Massachusetts Institute of Technology, Cambridge, Massachusetts, USA.
Department of Computer Science, University of Massachusetts, Lowell, Massachusetts, USA.
J Am Med Inform Assoc. 2014 Sep-Oct;21(5):842-9. doi: 10.1136/amiajnl-2013-002133. Epub 2014 Jan 17.
To evaluate state-of-the-art unsupervised methods on the word sense disambiguation (WSD) task in the clinical domain. In particular, to compare graph-based approaches relying on a clinical knowledge base with bottom-up topic-modeling-based approaches. We investigate several enhancements to the topic-modeling techniques that use domain-specific knowledge sources.
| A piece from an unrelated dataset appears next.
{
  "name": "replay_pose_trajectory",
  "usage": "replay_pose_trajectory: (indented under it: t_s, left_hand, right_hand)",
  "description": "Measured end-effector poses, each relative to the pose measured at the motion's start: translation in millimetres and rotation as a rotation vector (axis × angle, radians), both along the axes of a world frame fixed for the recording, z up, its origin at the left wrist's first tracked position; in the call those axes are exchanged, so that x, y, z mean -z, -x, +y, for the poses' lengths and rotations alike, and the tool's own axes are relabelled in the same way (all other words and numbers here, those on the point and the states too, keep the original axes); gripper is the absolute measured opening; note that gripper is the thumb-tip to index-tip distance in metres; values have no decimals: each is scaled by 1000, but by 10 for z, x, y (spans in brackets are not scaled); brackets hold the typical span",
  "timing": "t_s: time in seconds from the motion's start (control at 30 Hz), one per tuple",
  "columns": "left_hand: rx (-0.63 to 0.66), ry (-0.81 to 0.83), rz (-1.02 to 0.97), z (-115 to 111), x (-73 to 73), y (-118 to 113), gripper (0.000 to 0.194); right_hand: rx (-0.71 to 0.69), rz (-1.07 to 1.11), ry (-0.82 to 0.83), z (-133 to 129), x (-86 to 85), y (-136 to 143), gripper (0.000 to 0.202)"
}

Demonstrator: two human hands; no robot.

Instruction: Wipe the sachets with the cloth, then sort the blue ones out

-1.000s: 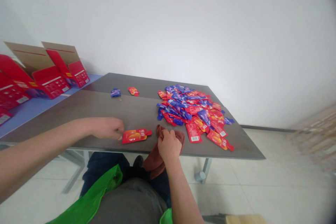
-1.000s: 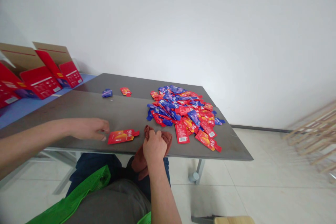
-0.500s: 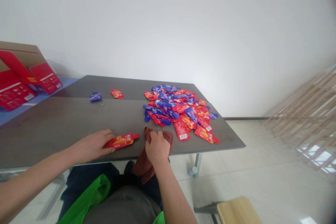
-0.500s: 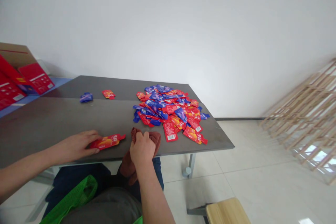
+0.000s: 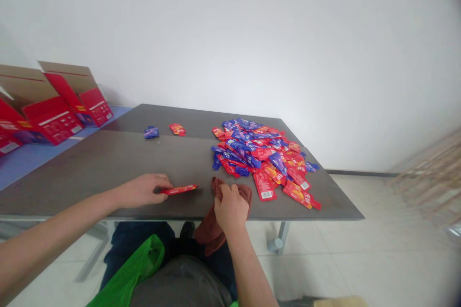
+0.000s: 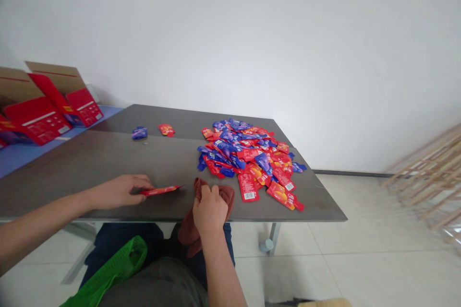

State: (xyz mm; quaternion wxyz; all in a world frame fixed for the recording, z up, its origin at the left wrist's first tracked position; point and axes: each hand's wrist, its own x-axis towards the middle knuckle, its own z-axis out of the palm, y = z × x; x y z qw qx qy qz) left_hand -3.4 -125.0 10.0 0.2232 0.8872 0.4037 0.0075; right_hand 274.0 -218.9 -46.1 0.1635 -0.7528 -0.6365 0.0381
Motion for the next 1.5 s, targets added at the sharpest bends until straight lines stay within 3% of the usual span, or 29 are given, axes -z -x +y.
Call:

The graph-based methods use variations of PageRank and distance-based similarity metrics, operating over the Unified Medical Language System (UMLS). Topic-modeling methods use unlabeled data from the Multiparameter Intelligent Monitoring in Intensive Care (MIMIC II) database to derive models for each ambiguous word. We investigate the impact of using different linguistic features for topic models, including UMLS-based and syntactic features. We use a sense-tagged clinical dataset from the Mayo Clinic for evaluation.
The topic-modeling methods achieve 66.9% accuracy on a subset of the Mayo Clinic's data, while the graph-based methods only reach the 40-50% range, with a most-frequent-sense baseline of 56.5%. Features derived from the UMLS semantic type and concept hierarchies do not produce a gain over bag-of-words features in the topic models, but identifying phrases from UMLS and using syntax does help.
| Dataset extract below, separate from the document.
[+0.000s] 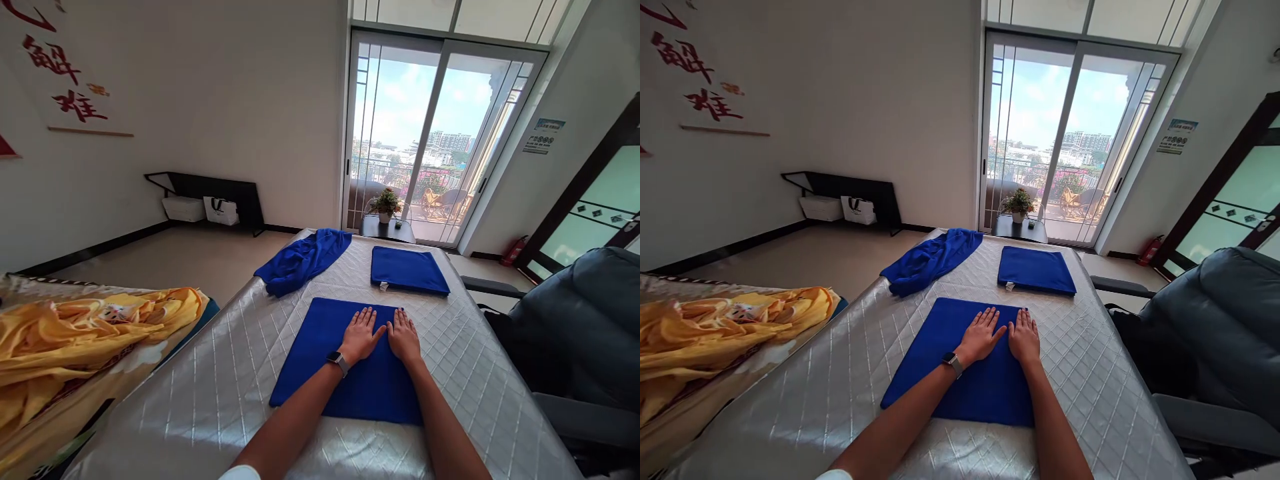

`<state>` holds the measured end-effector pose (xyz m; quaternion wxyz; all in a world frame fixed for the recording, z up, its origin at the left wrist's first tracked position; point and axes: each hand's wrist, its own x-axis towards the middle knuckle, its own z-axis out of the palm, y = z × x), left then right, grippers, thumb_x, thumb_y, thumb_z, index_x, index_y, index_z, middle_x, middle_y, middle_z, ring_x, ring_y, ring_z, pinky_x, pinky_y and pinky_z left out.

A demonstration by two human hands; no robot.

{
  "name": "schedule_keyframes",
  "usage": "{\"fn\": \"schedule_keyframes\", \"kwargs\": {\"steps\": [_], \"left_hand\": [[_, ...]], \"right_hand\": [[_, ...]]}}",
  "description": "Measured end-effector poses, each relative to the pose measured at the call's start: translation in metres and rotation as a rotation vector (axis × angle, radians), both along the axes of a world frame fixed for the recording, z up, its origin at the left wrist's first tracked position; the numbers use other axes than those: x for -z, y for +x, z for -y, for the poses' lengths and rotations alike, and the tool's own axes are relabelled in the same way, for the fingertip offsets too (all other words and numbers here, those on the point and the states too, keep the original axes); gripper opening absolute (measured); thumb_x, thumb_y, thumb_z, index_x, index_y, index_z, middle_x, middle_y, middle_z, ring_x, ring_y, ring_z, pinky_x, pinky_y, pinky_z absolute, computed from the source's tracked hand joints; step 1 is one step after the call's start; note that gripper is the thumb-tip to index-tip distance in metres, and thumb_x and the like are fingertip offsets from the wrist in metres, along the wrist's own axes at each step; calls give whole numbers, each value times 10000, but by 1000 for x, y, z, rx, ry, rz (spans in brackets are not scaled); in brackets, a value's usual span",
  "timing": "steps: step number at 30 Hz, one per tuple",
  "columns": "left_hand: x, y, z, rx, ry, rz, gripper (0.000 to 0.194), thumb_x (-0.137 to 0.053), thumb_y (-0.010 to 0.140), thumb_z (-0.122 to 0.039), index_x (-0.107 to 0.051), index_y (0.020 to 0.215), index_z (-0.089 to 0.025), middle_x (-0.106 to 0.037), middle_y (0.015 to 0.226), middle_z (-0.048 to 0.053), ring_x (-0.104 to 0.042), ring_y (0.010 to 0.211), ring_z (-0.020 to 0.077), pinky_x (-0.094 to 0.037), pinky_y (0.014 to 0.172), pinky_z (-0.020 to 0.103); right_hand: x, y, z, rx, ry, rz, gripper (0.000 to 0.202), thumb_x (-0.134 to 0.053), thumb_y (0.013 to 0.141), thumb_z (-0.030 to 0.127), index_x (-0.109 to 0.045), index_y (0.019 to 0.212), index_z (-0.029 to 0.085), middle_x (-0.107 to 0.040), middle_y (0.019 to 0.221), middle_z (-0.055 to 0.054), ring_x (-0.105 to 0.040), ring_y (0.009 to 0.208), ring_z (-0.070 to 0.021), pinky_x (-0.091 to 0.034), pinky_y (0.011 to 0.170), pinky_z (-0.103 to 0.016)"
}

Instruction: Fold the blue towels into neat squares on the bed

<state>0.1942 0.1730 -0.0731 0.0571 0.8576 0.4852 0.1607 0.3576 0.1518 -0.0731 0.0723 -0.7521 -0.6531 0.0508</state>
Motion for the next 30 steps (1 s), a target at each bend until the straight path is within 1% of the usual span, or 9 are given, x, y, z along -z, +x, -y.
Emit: {"fn": "schedule_keyframes", "kwargs": {"steps": [3,6,8,10,12,16,22,26,30], "left_hand": [[-3,-55,-12,-109,-15,-57,767,-151,1016,-639,-370,1561,-145,-348,1627,116,-258,1527,260,-197,1252,464],[-3,-111,-22,-237,-14,-93,799,-147,1013,-644,-354,1562,-101,-322,1633,143,-254,1528,276,-183,1254,465],[0,-139,-26,-289,-22,-90,795,-158,1018,-634,-336,1566,-85,-305,1639,151,-253,1527,280,-191,1252,464],[3,-155,-28,-303,-32,-78,788,-161,1025,-620,-321,1568,-73,-294,1642,154,-251,1528,271,-202,1250,450],[6,-161,-28,-306,-32,-69,790,-161,1027,-615,-314,1567,-58,-291,1642,158,-253,1528,262,-201,1251,433],[10,-159,-27,-312,4,-54,766,-195,1031,-598,-325,1563,-62,-308,1635,161,-271,1522,256,-203,1250,426],[8,-159,-26,-306,22,-30,739,-229,1034,-571,-344,1554,-59,-322,1628,167,-286,1516,269,-215,1248,430],[4,-158,-24,-302,27,-48,727,-248,1038,-541,-348,1544,-29,-332,1619,184,-293,1512,272,-228,1244,425],[2,-157,-23,-304,40,-76,711,-265,1040,-517,-355,1536,-16,-338,1612,191,-311,1505,271,-241,1238,424]], "right_hand": [[1,-1,-2,16,4,-17,680,-139,1030,432,-197,1599,64,-176,1680,-89,-106,1551,-172,-41,1239,-341],[2,0,-3,19,3,-30,676,-141,1029,429,-201,1599,71,-173,1681,-77,-107,1551,-170,-38,1241,-346],[3,0,-3,19,2,-33,677,-143,1027,426,-195,1600,69,-168,1682,-76,-107,1551,-169,-39,1243,-351],[3,0,-2,20,-2,-31,680,-142,1026,427,-191,1599,66,-163,1682,-77,-105,1551,-169,-41,1244,-354],[4,0,-2,19,-8,-24,683,-140,1025,434,-189,1600,68,-164,1683,-72,-102,1551,-165,-44,1243,-349],[2,0,-1,16,-19,1,681,-135,1025,433,-185,1602,75,-164,1684,-67,-95,1551,-162,-49,1242,-341],[-5,-3,4,19,-34,31,665,-121,1027,398,-194,1599,65,-179,1680,-79,-118,1550,-182,-82,1242,-354],[-6,-5,22,19,-37,38,665,-146,1028,399,-208,1593,54,-180,1677,-94,-121,1551,-205,-89,1244,-384],[1,-9,47,-15,-39,35,668,-145,1033,423,-198,1596,65,-153,1679,-92,-109,1552,-196,-89,1244,-372]]}}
Although topic models outperform graph-based methods, semantic features derived from the UMLS prove too noisy to improve performance beyond bag-of-words.
Topic modeling for WSD provides superior results in the clinical domain; however, integration of knowledge remains to be effectively exploited.
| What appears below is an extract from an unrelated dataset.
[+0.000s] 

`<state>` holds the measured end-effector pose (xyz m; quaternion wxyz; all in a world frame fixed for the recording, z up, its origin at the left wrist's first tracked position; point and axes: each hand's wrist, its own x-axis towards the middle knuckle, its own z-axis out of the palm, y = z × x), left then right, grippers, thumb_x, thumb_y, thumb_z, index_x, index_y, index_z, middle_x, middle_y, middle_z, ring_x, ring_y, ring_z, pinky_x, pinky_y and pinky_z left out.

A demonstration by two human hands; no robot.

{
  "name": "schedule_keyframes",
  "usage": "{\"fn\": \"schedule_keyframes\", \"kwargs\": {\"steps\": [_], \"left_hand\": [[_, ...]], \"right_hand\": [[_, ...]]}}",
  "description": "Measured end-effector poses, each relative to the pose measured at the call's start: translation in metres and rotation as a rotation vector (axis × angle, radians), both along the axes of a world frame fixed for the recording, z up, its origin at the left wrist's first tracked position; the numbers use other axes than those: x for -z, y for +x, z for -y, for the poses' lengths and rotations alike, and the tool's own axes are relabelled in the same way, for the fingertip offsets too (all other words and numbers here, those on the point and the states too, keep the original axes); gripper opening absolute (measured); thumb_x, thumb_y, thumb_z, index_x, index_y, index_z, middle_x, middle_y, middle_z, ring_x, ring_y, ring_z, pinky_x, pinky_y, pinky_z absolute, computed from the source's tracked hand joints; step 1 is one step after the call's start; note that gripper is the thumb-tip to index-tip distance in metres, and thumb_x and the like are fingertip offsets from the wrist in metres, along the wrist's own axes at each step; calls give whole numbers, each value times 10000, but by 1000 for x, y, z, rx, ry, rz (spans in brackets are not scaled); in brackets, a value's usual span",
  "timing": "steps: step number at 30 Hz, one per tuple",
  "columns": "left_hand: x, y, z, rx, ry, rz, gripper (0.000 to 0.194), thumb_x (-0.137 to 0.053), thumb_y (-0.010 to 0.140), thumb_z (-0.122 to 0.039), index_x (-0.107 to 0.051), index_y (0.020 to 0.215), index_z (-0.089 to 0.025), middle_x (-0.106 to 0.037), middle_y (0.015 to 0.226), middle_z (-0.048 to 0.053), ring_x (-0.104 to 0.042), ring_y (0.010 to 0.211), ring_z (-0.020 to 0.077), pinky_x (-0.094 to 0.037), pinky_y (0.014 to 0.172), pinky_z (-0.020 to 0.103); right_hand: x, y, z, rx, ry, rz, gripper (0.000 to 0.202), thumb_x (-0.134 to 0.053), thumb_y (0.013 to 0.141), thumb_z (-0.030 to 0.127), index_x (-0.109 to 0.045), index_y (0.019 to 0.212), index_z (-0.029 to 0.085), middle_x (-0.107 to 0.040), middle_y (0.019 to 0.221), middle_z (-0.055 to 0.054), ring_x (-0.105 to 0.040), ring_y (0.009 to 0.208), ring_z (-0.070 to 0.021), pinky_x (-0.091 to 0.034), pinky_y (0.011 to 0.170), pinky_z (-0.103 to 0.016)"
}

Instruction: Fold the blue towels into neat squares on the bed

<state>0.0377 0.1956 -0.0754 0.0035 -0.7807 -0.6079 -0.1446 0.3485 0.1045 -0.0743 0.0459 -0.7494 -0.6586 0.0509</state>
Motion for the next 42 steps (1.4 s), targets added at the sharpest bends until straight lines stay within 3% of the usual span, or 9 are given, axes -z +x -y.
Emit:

评估在临床领域的词义消歧(WSD)任务中最新的无监督方法。特别是,比较基于临床知识库的基于图的方法和基于自下而上主题建模的方法。我们研究了几种利用特定于领域的知识源增强主题建模技术的方法。
基于图的方法使用 PageRank 和基于距离的相似性度量的变体,在统一医学语言系统(UMLS)上运行。主题建模方法使用 Multiparameter Intelligent Monitoring in Intensive Care(MIMIC II)数据库中的未标记数据为每个模糊词导出模型。我们研究了使用不同的语言特征对主题模型的影响,包括基于 UMLS 和语法特征。我们使用 Mayo 诊所的标记临床数据集进行评估。
主题建模方法在 Mayo 诊所数据的子集上达到了 66.9%的准确性,而基于图的方法仅达到 40-50%的范围,最常见的感觉基线为 56.5%。从 UMLS 语义类型和概念层次结构中得出的特征在主题模型中没有超过词袋特征的增益,但从 UMLS 识别短语并使用语法确实有帮助。
尽管主题模型优于基于图的方法,但从 UMLS 中得出的语义特征证明过于嘈杂,无法在词袋之外提高性能。
主题建模在临床领域提供了优越的结果;然而,知识的整合仍然有待有效利用。